I try to design things around existing hardware I already use in other things. Sometimes that means adding 5mm to a part so I can use the same bolt as something else. I stopped using socket heads and went to JIS flange head bolts for most things because I can't use socket heads for everything, but I can use flange head JIS hardware for almost everything.

An extreme example is I use a ton of spirolox retaining rings for one product. I buy them in a big logs from Smalley or whoever it is now. I had a situation where I needed to machine a hose barb on a different product and the bead for the hose barb would have required an upsize in material and extra machinework that greatly increased the scope of the job. I realized one size of spirolox ring I already used would stretch over that size material so instead of upsizing the material 1/4" to the next larger size I kept it same, zipped around the hose barb with a slitting saw and I pop on an 83 cent spirolox ring that's close enough to the right size to work perfect as a bead on a hose barb.
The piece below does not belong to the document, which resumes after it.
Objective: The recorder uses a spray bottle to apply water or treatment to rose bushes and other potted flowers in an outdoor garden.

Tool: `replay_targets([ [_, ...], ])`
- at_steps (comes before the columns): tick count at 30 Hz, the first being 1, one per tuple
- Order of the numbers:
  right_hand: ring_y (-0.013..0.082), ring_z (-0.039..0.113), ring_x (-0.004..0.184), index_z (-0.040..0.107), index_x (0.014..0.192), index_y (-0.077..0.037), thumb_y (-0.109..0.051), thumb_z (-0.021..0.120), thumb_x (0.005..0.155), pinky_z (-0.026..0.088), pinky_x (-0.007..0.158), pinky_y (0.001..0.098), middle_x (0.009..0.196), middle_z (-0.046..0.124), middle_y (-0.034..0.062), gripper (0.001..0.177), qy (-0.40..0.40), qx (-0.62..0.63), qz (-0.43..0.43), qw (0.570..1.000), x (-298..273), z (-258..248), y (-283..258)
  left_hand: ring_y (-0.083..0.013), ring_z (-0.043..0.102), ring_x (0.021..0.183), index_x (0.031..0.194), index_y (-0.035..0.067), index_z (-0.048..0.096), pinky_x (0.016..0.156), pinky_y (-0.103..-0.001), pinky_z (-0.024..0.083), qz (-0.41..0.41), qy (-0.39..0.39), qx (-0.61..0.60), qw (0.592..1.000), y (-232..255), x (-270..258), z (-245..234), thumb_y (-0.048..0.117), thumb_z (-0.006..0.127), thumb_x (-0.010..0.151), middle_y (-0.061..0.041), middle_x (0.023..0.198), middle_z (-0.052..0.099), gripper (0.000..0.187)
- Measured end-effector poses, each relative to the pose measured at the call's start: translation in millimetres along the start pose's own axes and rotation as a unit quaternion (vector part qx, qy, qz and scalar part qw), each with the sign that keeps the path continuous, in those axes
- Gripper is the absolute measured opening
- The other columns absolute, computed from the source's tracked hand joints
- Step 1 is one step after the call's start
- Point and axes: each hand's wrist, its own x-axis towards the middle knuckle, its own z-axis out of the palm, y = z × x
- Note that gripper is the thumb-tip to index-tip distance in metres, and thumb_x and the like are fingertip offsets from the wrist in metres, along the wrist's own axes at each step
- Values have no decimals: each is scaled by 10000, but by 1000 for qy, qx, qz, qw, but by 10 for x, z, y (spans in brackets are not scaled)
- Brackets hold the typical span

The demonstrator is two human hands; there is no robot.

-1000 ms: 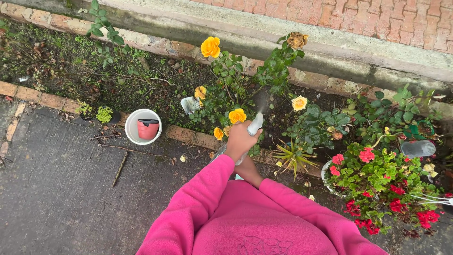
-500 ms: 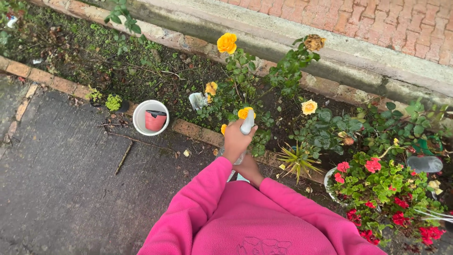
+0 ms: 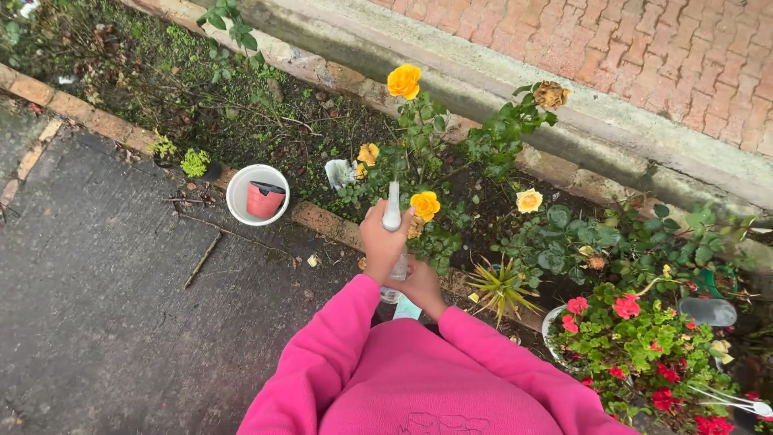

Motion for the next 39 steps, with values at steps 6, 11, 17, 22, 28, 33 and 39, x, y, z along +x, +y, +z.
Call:
replay_targets([
  [6, 122, 783, 834, 785, 1067, -80, -343, 930, 680, 589, 766, 280, 952, 818, 44, 489, 8, 37, -11, 999, 82, -91, -228, -255, 532, 605, 843, 18, 621, 619, -377, 472, -61, -2, -48, 997, 51, 188, -47, 239, 836, 841, -122, 707, 607, 308],
  [11, 129, 784, 851, 773, 1082, -64, -321, 919, 691, 591, 772, 287, 944, 818, 59, 491, 15, 60, 10, 998, 235, 53, -290, -231, 551, 622, 836, 4, 609, 611, -382, 463, 11, -6, -79, 997, -68, 409, -115, 229, 828, 854, -125, 725, 610, 314],
  [17, 138, 785, 854, 765, 1073, -50, -284, 908, 710, 589, 775, 291, 960, 821, 72, 455, 28, 68, 5, 997, 470, 239, -435, -257, 525, 594, 849, -5, 626, 601, -387, 457, -25, -45, -67, 996, -87, 673, -334, 228, 834, 853, -149, 700, 595, 312],
  [22, 153, 785, 893, 752, 1081, -31, -278, 900, 738, 591, 806, 296, 992, 823, 89, 448, 26, 119, -12, 992, 554, 468, -511, -325, 609, 701, 863, 15, 628, 904, -477, 515, 149, -46, -97, 983, -242, 852, -424, 204, 824, 879, -145, 762, 637, 272],
  [28, 176, 789, 871, 732, 1084, -33, -303, 909, 710, 592, 773, 323, 965, 809, 103, 494, 47, 52, 14, 997, 639, 550, -711, -390, 594, 648, 801, -28, 606, 657, -449, 496, -5, -120, -43, 992, -284, 962, -530, 204, 831, 847, -211, 727, 604, 326],
  [33, 192, 786, 861, 720, 1082, -19, -308, 924, 680, 591, 768, 346, 956, 804, 113, 535, 73, 33, 7, 997, 697, 570, -684, -357, 660, 710, 875, -1, 644, 1018, -496, 512, 142, -51, -123, 981, -364, 1028, -497, 189, 780, 917, -169, 783, 672, 237],
  [39, 173, 782, 865, 720, 1095, -13, -275, 916, 683, 593, 783, 329, 957, 801, 115, 526, 70, 35, 18, 997, 743, 669, -727, -377, 660, 688, 837, -6, 630, 714, -448, 536, -21, -148, -54, 987, -343, 1116, -618, 259, 812, 844, -185, 761, 656, 322],
])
In my time in business I have had the opposite problem far more often where demand exceeds my ability to produce the parts. That's what I worry more about.
 

Freedommachine

Stainless
Joined
May 13, 2020
In my time in business I have had the opposite problem far more often where demand exceeds my ability to produce the parts. That's what I worry more about.

I have done that multiple times now, I absolutely agree. I would rather over produce by $25 -$30k than to spend weeks, or months trying like mad to catch back up before customers find something else to spend that money on.
 

Garwood

Diamond
Joined
Oct 10, 2009
Location
Oregon
I have done that multiple times now, I absolutely agree. I would rather over produce by $25 -$30k than to spend weeks, or months trying like mad to catch back up before customers find something else to spend that money on.
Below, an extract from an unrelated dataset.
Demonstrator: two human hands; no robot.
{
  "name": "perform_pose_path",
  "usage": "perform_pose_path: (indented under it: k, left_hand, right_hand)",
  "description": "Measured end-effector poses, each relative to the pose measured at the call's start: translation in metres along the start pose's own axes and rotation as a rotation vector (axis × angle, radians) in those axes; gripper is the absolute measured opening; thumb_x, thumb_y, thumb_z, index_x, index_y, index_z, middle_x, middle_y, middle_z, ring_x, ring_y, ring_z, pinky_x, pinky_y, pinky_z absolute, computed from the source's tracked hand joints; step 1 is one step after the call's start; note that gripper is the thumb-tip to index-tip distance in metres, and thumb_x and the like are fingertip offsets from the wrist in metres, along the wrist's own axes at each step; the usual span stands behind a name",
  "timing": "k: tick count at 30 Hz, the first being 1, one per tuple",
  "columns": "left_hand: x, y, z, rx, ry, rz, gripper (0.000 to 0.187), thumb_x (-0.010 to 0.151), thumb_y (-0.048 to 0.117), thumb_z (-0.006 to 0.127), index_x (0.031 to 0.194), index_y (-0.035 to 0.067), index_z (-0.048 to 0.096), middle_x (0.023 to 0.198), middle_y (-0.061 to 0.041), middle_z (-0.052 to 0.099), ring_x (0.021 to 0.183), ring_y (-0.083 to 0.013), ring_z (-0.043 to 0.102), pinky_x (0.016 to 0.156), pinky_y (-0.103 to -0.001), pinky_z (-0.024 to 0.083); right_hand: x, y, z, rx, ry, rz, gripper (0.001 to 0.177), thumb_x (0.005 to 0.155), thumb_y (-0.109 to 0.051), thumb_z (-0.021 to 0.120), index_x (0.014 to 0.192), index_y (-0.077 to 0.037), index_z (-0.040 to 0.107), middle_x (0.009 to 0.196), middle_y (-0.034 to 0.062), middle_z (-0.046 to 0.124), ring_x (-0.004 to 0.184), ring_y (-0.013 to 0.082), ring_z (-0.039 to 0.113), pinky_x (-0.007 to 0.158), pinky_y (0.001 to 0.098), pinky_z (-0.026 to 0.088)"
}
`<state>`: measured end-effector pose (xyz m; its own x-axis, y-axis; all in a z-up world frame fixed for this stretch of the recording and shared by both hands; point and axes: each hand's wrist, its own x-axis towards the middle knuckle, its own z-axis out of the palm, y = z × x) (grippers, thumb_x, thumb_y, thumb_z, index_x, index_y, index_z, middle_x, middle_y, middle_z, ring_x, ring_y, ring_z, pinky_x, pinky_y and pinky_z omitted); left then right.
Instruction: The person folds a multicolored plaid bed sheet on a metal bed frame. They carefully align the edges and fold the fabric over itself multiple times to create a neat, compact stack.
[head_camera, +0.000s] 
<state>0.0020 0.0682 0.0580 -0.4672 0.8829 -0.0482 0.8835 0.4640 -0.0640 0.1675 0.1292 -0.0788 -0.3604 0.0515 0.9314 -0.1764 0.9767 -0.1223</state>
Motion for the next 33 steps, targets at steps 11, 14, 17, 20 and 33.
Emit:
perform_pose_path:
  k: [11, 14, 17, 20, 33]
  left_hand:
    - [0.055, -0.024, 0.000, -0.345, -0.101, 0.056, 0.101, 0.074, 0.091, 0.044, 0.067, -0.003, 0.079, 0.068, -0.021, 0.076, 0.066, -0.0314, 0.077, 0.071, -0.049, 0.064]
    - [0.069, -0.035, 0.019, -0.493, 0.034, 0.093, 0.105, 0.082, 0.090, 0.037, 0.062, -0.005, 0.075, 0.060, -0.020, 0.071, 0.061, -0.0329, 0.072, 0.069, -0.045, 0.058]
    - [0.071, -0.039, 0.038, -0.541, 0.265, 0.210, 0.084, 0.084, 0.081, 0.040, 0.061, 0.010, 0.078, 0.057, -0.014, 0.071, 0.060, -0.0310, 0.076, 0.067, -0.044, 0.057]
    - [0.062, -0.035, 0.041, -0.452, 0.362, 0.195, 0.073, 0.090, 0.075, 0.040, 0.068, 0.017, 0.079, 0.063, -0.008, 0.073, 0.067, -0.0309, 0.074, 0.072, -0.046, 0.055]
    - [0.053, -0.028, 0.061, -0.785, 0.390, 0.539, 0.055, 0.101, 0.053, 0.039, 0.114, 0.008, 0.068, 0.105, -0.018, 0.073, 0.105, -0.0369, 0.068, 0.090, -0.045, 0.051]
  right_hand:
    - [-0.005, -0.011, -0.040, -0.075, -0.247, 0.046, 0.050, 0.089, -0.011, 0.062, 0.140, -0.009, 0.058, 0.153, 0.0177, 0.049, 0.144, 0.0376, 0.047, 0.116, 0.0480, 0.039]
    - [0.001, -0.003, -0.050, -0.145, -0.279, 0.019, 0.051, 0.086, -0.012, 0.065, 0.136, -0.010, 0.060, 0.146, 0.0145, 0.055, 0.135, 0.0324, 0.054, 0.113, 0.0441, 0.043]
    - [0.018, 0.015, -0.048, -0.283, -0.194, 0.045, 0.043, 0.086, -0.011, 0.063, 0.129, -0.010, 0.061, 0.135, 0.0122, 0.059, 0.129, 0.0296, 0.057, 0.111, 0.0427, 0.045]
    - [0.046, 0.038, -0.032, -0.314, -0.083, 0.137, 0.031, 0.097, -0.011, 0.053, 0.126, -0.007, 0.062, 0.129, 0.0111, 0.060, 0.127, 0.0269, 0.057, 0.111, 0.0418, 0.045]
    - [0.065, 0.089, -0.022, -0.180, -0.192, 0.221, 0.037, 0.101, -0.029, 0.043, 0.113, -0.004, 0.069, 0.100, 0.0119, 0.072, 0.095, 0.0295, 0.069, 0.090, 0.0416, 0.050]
I've had a few things where they took a lot of work get established in their markets. These have all been things that were new ideas, nothing like it so convincing people they had a problem that needing solved was more work. Inventing a better mousetrap is sometimes easier because the mousetrap market is already there.

But most products don't go that way. By the time it gets to market I've got a strategy for marketing and I'm not bad at selling my stuff. It's always easier to have the second batch of a new product go off the rails than I think. Any kind of specialized vendor supplied hardware is a failure point for a product. I really try to avoid that stuff. I'll just make it myself if it's not well supported rather than place an order for parts I was just told are in stock only to be told a week later parts will be produced 9 months from now.
 

F35Machinist

Aluminum
Joined
Nov 3, 2021
Location
California
For a one man shop in California, my approximate profit numbers are: 100k for a slow year, 200k average year, 400-500k for a lucky year. Almost no slow years, mostly average years, and some lucky years.
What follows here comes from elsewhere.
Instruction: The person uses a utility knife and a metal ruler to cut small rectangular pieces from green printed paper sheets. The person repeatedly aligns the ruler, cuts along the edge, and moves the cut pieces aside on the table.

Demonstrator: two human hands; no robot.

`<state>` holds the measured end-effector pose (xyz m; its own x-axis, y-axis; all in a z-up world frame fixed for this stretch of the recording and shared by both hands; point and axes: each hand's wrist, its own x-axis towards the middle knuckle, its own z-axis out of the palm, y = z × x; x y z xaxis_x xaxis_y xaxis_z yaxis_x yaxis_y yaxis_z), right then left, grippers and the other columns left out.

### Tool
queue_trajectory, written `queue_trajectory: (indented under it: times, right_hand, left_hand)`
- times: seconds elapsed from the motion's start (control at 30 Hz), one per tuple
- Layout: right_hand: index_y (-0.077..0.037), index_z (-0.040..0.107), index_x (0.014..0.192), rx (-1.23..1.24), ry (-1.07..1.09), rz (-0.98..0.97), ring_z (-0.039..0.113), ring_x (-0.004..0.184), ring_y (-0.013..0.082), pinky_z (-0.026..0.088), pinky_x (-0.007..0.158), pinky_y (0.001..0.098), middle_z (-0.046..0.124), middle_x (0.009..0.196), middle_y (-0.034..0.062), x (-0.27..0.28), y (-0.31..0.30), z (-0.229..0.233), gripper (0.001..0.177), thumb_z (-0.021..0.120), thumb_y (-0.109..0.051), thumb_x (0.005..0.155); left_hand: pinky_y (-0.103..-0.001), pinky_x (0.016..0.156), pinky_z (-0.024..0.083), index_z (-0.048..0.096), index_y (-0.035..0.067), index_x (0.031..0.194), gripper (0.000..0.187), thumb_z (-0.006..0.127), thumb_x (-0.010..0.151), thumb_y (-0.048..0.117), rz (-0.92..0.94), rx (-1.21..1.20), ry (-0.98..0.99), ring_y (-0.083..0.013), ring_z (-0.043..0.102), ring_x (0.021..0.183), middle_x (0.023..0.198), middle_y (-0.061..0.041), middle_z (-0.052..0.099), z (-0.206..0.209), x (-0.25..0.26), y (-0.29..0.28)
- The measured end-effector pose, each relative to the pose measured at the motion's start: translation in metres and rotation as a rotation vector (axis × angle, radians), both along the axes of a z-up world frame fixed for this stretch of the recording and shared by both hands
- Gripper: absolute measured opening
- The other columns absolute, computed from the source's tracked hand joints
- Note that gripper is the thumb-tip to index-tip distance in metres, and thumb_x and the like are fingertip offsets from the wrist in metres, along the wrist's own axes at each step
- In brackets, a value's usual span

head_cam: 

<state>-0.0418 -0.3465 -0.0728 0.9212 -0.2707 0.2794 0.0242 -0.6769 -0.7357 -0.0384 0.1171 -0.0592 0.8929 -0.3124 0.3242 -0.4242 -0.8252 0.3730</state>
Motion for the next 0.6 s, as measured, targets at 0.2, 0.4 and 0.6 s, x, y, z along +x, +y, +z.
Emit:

1 million/year or more is possible with a one man shop if you have a custom or semi-custom product that you sell.

24 is too young to go out on your own in this industry. There is too much that you just aren't exposed to at that point. My biggest advantage over other shops is my prior work experiences and connections from those experiences.
 

Garwood

Diamond
Joined
Oct 10, 2009
Location
Oregon
24 is too young to go out on your own in this industry.

There's a lot of different ways to make a living in "this industry ".

I can't fathom starting a job shop in my early 20's, but products and certain repair/rebuild work can be done fine.

I made products work without knowing a whole lot at that age. Sure I messed up sometimes and most of my early stuff was a bit crude, but I sold it, it worked and customers were happy.
 

F35Machinist

Aluminum
Joined
Nov 3, 2021
Location
California
There's a lot of different ways to make a living in "this industry ".

I can't fathom starting a job shop in my early 20's, but products and certain repair/rebuild work can be done fine.

I made products work without knowing a whole lot at that age. Sure I messed up sometimes and most of my early stuff was a bit crude, but I sold it, it worked and customers were happy.
Sure, but it sounds like the OP is starting a job shop. Life is a lot easier when you're being fed gravy work from former colleagues than trying to win low bid jobs from new customers.